◆ EXERCISE DIRECTIONS ◆
When the line containing "t_s: time in" appears in the data below, begin copying there and stop only after the line containing "COLUMN is each".

+++

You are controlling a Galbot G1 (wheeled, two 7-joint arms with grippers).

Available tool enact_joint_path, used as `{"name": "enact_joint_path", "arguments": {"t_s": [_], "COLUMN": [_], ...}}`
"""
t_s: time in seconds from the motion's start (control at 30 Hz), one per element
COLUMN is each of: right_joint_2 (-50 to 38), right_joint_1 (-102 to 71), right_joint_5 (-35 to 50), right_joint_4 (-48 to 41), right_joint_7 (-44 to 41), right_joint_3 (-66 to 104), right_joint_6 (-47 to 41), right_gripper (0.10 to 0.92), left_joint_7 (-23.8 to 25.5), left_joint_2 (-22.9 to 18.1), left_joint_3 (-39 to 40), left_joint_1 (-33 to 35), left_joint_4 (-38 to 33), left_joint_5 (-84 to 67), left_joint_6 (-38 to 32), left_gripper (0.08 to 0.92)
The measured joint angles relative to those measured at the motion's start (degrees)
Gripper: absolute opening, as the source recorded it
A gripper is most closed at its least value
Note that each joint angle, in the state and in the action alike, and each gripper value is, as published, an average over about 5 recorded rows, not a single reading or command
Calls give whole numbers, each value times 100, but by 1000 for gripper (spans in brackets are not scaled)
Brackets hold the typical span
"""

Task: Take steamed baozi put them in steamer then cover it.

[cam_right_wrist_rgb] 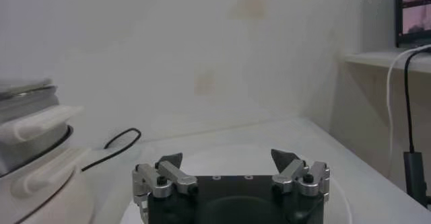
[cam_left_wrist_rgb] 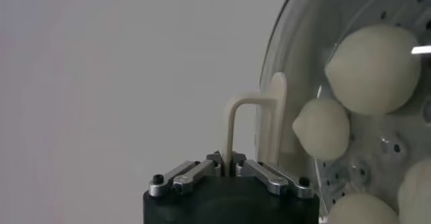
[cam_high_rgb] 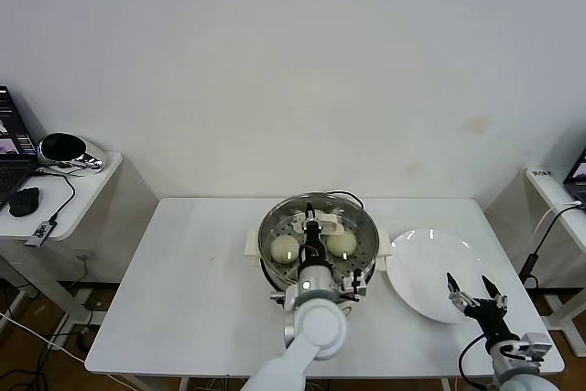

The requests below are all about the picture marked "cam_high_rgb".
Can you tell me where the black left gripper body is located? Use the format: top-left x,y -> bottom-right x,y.
299,222 -> 326,266

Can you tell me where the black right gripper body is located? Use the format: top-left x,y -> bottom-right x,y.
463,299 -> 521,349

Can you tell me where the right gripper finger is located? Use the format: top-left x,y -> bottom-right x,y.
481,275 -> 510,314
446,272 -> 481,317

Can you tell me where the glass pot lid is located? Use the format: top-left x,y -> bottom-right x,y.
257,192 -> 381,283

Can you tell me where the white steamed baozi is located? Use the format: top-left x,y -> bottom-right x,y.
269,234 -> 299,265
325,231 -> 358,258

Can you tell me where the perforated steel steamer basket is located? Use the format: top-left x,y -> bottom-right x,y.
245,192 -> 394,296

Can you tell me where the white round plate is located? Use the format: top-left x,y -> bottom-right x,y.
386,228 -> 498,324

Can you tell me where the white side table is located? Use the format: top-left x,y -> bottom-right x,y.
484,166 -> 586,358
0,151 -> 159,351

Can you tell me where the black open laptop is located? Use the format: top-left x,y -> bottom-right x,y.
0,84 -> 40,209
561,146 -> 586,209

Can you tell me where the chrome and black headset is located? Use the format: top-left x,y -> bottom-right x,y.
37,132 -> 110,176

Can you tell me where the grey usb hub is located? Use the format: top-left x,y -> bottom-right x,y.
25,220 -> 60,248

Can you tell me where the black computer mouse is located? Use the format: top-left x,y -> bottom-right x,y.
8,186 -> 41,217

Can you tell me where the black cooker power cord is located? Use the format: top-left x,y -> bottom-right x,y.
327,190 -> 367,210

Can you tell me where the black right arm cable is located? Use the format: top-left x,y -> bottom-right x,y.
457,333 -> 494,391

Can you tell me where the black cable with adapter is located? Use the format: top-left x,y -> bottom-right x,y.
518,205 -> 586,290

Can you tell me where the white charging cable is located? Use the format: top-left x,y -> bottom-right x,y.
535,201 -> 582,241

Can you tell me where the black desk cable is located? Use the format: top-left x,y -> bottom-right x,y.
31,168 -> 77,223

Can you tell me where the white floor cable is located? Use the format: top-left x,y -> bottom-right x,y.
0,311 -> 88,364

+++

◆ RESPONSE TO THIS EXERCISE ◆
t_s: time in seconds from the motion's start (control at 30 Hz), one per element
COLUMN is each of: right_joint_2 (-50 to 38), right_joint_1 (-102 to 71), right_joint_5 (-35 to 50), right_joint_4 (-48 to 41), right_joint_7 (-44 to 41), right_joint_3 (-66 to 104), right_joint_6 (-47 to 41), right_gripper (0.10 to 0.92), left_joint_7 (-23.8 to 25.5), left_joint_2 (-22.9 to 18.1), left_joint_3 (-39 to 40), left_joint_1 (-33 to 35), left_joint_4 (-38 to 33), left_joint_5 (-84 to 67), left_joint_6 (-38 to 32), left_gripper (0.08 to 0.92)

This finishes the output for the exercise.